▶ **Assignment**:
Each line containing the string "robot" should be copied out of the entries.

Records from a dataset:
════════
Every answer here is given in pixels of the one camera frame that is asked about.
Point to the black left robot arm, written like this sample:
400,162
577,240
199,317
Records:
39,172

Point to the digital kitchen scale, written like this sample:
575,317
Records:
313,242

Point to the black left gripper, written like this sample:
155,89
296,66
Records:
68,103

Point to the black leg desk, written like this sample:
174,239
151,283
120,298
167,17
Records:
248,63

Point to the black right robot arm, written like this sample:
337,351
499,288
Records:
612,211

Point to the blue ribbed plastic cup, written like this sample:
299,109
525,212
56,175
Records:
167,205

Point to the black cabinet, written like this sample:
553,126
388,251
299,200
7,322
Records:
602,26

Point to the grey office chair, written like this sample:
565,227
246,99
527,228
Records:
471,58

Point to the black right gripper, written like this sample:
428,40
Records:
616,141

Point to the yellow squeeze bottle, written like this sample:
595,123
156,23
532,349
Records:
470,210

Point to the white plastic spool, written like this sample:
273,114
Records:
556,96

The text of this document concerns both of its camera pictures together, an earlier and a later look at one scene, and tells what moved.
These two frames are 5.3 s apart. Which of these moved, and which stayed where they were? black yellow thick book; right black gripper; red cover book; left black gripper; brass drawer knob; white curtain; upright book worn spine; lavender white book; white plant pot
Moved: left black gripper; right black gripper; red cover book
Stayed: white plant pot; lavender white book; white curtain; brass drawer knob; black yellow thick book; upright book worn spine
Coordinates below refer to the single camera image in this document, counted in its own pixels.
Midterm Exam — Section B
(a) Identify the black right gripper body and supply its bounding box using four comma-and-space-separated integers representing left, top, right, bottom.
════════
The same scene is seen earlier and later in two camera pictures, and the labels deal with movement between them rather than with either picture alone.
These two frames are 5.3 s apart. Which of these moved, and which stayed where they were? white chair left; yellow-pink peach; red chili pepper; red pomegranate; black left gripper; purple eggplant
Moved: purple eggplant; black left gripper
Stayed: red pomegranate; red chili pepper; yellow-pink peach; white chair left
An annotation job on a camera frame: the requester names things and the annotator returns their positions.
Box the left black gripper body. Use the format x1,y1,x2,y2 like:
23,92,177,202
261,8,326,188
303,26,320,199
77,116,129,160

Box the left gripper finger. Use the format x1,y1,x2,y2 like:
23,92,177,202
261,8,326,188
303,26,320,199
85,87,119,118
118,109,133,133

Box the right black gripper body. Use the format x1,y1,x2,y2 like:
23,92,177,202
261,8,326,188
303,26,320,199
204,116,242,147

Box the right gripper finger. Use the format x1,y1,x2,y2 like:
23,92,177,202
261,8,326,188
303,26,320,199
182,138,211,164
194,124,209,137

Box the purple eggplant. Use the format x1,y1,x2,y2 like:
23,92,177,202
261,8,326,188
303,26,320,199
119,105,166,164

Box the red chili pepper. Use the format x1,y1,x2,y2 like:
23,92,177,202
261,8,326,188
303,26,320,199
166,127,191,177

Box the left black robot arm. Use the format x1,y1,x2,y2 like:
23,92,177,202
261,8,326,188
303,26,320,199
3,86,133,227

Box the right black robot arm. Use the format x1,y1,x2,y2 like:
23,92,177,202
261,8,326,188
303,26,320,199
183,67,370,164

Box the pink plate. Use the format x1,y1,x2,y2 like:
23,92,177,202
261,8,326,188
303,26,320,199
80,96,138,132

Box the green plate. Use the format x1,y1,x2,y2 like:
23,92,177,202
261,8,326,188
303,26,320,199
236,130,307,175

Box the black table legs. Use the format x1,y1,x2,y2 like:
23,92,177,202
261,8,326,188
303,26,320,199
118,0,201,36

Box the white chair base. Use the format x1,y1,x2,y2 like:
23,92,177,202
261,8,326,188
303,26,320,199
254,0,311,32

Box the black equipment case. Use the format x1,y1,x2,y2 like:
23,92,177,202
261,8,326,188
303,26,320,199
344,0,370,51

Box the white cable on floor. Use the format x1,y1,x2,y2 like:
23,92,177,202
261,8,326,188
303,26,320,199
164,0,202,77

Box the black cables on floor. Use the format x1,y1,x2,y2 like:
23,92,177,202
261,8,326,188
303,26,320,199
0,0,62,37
════════
▶ **Exercise result**:
Point to the black left robot arm, written like this sample:
Point to the black right robot arm, written like this sample:
Box the left black robot arm. Use the format x1,y1,x2,y2 like:
Box the right black robot arm. Use the format x1,y1,x2,y2 like:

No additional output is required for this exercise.